The reasons for my obvious distaste towards ‘Crimson Keep’ are apparent within the opening three or four minutes. The combat, which forms a large part of the game, is lacking in substance. Having made a selection from the three ‘classes,’ I commenced my first play through as a ‘Berserker’ – a rage filled warrior who excels at melee combat, with a natural affinity for slashing weapons. I started the game, and through a series of sign posts was given the necessary brief. In this time, I also got to grips with the combat elements and used the skills of my warrior to dispose of a few enemies. It is here that the words unforgiving, uninspiring and uninteresting make an appearance. The words unbalanced, underdeveloped and unhappy could have been used too. Short of slashing the enemy, there was little else at my disposal and within three foul swoops, I was dead – the vicious cycle starting again.
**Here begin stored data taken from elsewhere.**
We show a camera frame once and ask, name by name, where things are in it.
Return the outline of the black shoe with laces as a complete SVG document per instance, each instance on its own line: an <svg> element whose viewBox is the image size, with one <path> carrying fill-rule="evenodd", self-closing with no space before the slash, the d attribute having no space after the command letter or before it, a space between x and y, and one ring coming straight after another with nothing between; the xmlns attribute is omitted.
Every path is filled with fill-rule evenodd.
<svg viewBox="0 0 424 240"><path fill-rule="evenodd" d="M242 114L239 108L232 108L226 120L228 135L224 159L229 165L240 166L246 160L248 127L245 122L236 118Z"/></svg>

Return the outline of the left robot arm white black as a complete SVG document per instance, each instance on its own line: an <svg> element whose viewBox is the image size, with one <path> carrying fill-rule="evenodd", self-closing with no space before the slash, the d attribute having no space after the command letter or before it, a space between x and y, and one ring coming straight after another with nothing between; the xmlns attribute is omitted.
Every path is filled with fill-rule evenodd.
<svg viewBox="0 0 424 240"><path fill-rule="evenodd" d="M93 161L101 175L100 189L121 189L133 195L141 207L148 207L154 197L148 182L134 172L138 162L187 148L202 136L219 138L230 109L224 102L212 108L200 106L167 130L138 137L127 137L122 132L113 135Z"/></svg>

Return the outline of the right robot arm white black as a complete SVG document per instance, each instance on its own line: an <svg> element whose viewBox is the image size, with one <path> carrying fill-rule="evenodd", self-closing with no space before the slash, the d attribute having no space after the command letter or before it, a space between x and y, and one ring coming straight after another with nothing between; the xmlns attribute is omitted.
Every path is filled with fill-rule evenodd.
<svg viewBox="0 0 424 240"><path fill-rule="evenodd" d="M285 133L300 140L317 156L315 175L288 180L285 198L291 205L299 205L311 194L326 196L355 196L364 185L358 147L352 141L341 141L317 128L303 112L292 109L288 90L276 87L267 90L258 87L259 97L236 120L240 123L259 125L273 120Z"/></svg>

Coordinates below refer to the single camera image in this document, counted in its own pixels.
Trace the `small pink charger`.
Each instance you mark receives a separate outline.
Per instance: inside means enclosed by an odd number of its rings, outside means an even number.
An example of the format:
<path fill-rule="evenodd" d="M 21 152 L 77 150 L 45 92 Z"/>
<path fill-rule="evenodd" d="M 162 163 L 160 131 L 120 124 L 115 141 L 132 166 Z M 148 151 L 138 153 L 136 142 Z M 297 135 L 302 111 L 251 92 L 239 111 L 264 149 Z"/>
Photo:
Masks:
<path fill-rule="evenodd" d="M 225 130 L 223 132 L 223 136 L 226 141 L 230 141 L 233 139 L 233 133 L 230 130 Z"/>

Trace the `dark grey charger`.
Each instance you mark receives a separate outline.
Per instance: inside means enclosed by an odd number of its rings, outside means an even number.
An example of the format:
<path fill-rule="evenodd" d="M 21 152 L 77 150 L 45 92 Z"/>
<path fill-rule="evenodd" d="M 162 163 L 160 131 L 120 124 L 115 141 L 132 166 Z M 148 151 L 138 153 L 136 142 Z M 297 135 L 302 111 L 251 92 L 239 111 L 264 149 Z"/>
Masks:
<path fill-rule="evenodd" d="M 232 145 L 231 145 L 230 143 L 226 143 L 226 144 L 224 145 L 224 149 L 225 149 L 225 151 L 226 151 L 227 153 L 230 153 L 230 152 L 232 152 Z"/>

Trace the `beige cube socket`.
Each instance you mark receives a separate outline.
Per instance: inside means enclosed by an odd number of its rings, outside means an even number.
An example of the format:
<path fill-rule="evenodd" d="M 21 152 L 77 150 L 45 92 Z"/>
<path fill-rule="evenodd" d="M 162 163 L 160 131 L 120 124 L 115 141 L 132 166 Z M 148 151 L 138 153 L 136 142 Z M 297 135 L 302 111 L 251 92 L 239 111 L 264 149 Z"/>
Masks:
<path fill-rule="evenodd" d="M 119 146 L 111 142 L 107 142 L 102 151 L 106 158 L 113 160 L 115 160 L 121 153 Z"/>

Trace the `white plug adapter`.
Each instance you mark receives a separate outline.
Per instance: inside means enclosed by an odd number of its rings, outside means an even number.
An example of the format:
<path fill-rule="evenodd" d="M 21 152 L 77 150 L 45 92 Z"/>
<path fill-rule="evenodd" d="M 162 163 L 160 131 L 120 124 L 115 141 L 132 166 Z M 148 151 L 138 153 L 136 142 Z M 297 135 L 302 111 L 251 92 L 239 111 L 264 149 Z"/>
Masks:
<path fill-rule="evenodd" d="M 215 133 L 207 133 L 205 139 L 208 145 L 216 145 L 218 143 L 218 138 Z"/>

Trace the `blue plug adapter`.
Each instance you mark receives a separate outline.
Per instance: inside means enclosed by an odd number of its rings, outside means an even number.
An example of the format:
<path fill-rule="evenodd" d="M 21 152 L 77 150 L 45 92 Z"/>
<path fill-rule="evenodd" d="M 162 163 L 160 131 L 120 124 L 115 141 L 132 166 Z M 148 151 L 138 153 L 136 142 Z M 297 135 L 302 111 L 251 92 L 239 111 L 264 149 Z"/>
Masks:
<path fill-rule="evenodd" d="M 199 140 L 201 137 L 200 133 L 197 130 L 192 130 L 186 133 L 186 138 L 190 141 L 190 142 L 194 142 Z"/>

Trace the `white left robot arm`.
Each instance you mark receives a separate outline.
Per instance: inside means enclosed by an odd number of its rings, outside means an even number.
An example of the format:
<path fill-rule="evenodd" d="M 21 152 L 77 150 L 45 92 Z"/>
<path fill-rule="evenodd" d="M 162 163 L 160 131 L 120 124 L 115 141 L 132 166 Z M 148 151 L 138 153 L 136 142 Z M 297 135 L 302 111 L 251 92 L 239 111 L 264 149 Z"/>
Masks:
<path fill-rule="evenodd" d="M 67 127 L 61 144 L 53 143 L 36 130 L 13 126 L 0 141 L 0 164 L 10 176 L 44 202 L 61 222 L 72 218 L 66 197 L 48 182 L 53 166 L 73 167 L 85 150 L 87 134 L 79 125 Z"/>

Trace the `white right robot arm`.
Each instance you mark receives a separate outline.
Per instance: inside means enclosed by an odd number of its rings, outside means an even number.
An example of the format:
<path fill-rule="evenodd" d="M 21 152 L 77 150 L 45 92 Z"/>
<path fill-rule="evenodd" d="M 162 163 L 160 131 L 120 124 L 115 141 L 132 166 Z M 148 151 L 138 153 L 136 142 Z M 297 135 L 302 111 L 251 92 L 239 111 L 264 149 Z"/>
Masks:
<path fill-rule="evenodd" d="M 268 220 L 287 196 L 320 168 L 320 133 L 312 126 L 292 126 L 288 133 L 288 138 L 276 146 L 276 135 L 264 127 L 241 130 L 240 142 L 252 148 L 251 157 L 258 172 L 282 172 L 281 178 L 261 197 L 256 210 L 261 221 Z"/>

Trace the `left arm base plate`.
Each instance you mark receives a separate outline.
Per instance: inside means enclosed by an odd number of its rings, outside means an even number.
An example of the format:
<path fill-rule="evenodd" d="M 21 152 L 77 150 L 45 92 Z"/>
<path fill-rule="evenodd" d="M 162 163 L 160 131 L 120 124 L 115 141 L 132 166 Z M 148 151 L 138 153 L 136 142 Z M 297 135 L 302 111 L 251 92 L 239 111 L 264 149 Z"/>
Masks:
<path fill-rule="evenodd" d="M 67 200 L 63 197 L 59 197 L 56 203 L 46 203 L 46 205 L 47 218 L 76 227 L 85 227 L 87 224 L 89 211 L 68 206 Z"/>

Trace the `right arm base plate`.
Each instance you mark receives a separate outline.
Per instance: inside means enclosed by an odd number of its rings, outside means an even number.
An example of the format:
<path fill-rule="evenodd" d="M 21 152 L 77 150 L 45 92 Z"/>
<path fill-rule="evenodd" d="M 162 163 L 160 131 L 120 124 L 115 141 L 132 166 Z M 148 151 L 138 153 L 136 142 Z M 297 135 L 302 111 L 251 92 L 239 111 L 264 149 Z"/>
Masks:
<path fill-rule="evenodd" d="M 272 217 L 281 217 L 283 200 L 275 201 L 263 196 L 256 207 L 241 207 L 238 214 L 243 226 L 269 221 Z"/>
On my second playthrough, I chose to change tact, this time playing as a ‘Witch.’ Offering up some alternatives to hacking and slashing, this class allowed for use of magic to attack and defend. In doing so, I was now able to attack from distance which was much more preferred than wildly hacking away. Unfortunately, however, the mechanics were just as cumbersome and, unless the crosshair was pointing directly at the constantly moving targets, the attack wasn’t registered. As well as this, the challenges that each of the randomly spawning enemies pose make it too difficult to ever be successful. In fact, the only time I was successful was when I ran through the procedurally generated caves avoiding enemies altogether. This was short-lived however as I encountered an enemy in an enclosed space and was duly destroyed.
With the issues previously discussed being the main subject of my disappointment, I believe there are a few changes which could have been made to improve the experience and to make it more accessible. The most pertinent of which would have been the inclusion of a checkpoint or save game. Acknowledging that the game is quite difficult and providing ways to make it more manageable would have gone some way to developing a game which capitalizes on all that early promise.
Crimson Keep is a game I wanted to like. With procedurally generated dungeons, survival RPG elements and a perk-based reward system, it had the makings of a game that I could really see myself enjoying. Unfortunately, the ever-changing dungeons are a hindrance, the necessary resources needed for survival are missing and the perks were next to none-existent as I was unable to proceed far enough in to reap the rewards. I do not believe the game is beyond repair, however in its’ current state, I cannot recommend this game – especially with how many other top quality indie titles are on the market right now!